The Berkshire Environmental Motion Workforce is pressuring MassWildlife to finish its stocking program, citing ecological hurt to native japanese brook trout—and invoking the governor’s personal biodiversity mandate to do it.
The Berkshire Environmental Motion Workforce (BEAT), a Pittsfield-based nonprofit, has launched a statewide marketing campaign known as “Stop Non-Native Fish Stocking,” demanding that the Massachusetts Division of Fisheries and Wildlife (MassWildlife) finish the routine launch of hatchery-raised trout into the state’s rivers, lakes, and ponds.
The marketing campaign escalates a battle that started regionally. In early 2025, after greater than 60 residents and conservationists wrote to the MassWildlife Fisheries and Wildlife Board, the company halted stocking on the higher Deerfield River. BEAT is now pushing to take that mannequin statewide.
The Case Towards Stocking
MassWildlife operates five hatcheries—in Sandwich, Palmer, Belchertown, Sunderland, and Montague—that collectively inventory greater than 450,000 brook, brown, rainbow, and tiger trout into over 450 waterbodies throughout 264 cities every year. BEAT argues that just about all of these fish are non-native species bred to help leisure angling, to not restore native ecosystems.
Chelsey Simmons, BEAT’s stewardship director, advised WAMC Public Radio that hatchery-raised trout compete with native fish for meals and habitat, alter aquatic meals webs, and add stress to ecosystems already strained by warming temperatures. She cited research suggesting 67 to 90 p.c of stocked fish die inside weeks to months of launch—a degree she mentioned even MassWildlife has acknowledged.
The japanese brook trout (Salvelinus fontinalis), New England’s solely native trout, is the group’s flagship concern. Brook trout populations throughout the japanese United States have declined for many years because of habitat loss, warming water, and fragmented stream connectivity. BEAT contends that continued stocking of brown trout—a European species extensively launched throughout North America—compounds the strain.
BEAT frames its demand round Governor Maura Healey’s Executive Order No. 618, signed in September 2023, which directed the Division of Fish and Sport to set biodiversity conservation objectives for 2030, 2040, and 2050. The state formally announced those goals in August 2025—the primary time any state has comprehensively set biodiversity targets extending to 2050, together with for coastal and marine habitats.
“We imagine this routine stocking of non-native fish stands in direct battle with the state’s biodiversity mandate,” Simmons advised the Berkshire Eagle.
BEAT opposes all fish stocking—together with stocking of native species like brook trout.
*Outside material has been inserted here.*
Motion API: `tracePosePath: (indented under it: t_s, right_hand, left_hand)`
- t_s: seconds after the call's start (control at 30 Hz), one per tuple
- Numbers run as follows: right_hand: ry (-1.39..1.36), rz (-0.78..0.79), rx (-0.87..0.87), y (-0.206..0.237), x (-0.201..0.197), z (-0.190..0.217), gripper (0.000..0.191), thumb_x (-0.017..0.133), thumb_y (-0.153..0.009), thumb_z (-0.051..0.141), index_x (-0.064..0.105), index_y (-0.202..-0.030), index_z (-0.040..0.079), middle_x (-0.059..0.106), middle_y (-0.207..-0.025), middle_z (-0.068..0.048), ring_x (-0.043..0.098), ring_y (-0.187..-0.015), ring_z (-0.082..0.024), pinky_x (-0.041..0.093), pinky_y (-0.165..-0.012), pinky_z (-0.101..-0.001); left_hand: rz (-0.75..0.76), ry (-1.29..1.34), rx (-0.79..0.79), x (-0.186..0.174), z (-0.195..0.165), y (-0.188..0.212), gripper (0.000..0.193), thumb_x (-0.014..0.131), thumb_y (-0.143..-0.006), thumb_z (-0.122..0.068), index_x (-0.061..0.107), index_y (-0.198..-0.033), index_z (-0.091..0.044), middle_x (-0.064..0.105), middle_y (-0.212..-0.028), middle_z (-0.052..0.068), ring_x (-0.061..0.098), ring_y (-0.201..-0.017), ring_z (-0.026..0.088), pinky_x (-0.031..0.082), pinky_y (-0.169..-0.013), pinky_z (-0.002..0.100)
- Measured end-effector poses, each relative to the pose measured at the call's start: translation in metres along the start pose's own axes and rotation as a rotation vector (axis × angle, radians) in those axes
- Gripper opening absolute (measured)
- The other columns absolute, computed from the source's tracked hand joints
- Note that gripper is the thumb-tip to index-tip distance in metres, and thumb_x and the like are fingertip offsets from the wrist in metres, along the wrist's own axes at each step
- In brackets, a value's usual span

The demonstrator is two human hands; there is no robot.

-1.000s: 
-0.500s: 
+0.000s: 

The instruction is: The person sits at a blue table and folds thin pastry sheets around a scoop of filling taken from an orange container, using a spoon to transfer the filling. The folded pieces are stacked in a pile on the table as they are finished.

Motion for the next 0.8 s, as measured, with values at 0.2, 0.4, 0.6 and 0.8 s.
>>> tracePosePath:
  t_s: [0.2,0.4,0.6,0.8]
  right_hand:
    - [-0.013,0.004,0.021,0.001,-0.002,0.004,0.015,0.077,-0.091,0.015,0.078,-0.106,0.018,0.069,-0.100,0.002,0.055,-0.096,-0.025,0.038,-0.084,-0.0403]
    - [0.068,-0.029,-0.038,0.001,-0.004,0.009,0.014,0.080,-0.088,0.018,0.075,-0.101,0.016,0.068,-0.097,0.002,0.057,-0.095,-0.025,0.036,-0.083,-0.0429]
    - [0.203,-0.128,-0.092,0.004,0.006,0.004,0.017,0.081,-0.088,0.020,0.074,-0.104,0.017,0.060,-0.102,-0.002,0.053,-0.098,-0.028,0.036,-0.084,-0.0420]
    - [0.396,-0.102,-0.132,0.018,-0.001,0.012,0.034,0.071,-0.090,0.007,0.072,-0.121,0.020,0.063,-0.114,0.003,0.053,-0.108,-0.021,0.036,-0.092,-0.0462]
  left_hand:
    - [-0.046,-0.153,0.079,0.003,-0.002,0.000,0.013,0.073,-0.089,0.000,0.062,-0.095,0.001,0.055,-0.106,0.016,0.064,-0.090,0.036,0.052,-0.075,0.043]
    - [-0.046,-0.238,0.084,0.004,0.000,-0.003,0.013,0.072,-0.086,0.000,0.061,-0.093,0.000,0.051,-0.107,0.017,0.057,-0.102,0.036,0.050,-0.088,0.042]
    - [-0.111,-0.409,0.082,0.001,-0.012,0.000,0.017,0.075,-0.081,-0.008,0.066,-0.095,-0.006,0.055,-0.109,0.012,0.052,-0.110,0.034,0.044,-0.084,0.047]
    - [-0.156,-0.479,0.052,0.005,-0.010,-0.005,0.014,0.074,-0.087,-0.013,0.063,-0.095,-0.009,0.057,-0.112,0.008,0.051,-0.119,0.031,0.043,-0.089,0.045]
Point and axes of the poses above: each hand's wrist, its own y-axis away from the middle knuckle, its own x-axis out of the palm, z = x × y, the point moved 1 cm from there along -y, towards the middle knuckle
Government Director Brittany Ebeling advised the Berkshire Eagle that stocking has nothing to do with enhancing native brook trout survival and that the group favors habitat restoration as an alternative.
MassWildlife Pushes Again
MassWildlife defended this system in statements to the Berkshire Eagle and WAMC, calling the stocking program well-liked with a whole lot of 1000’s of anglers and a key a part of its mission to broaden entry to leisure fishing. The company mentioned stocking helps objectives of connecting folks to nature, sustaining nature-based economies, and addressing meals safety.
The company additionally identified that fewer than 10 p.c of untamed trout streams and rivers are stocked, and mentioned it stays dedicated to conserving wild trout by means of habitat safety, water high quality enhancements, and restoring stream connectivity.
The Angling Perspective
Native Trout Limitless leaders provided a extra measured take. Justin Adkins, president of TU’s Taconic chapter, advised the Berkshire Eagle that BEAT’s initiative aligns together with his group’s mission to cut back stocking, and that he has been assembly with BEAT’s management. However Adkins cautioned towards an abrupt halt. If stocking stops completely with out ample protections in place, he mentioned, anglers might merely harvest extra native and wild trout—probably harming the populations the marketing campaign is designed to guard.
Simmons acknowledged the nuance. “We understand that it is a very nuanced challenge,” she advised the Berkshire Eagle. “Sure rivers which are stocked recurrently are crucial for fly fishing and small companies.”
What Comes Subsequent
BEAT is internet hosting a free public webinar on March 3, 2026, titled “The Dangerous Observe of Fish Stocking in Massachusetts and What You Can Do to Assist.” The group can be operating petition drives and inspiring residents to contact MassWildlife and the Division of Fish and Sport straight.
Spring stocking season is approaching quick—MassWildlife usually begins releases in March and April—and the company has given no indication it plans to change its schedule. For New England fly anglers, the marketing campaign poses a query that’s rippling by means of fisheries debates nationwide: whether or not the leisure worth of put-and-take stocking may be reconciled with the ecological calls for of native species conservation, or whether or not the 2 are lastly, irreconcilably at odds.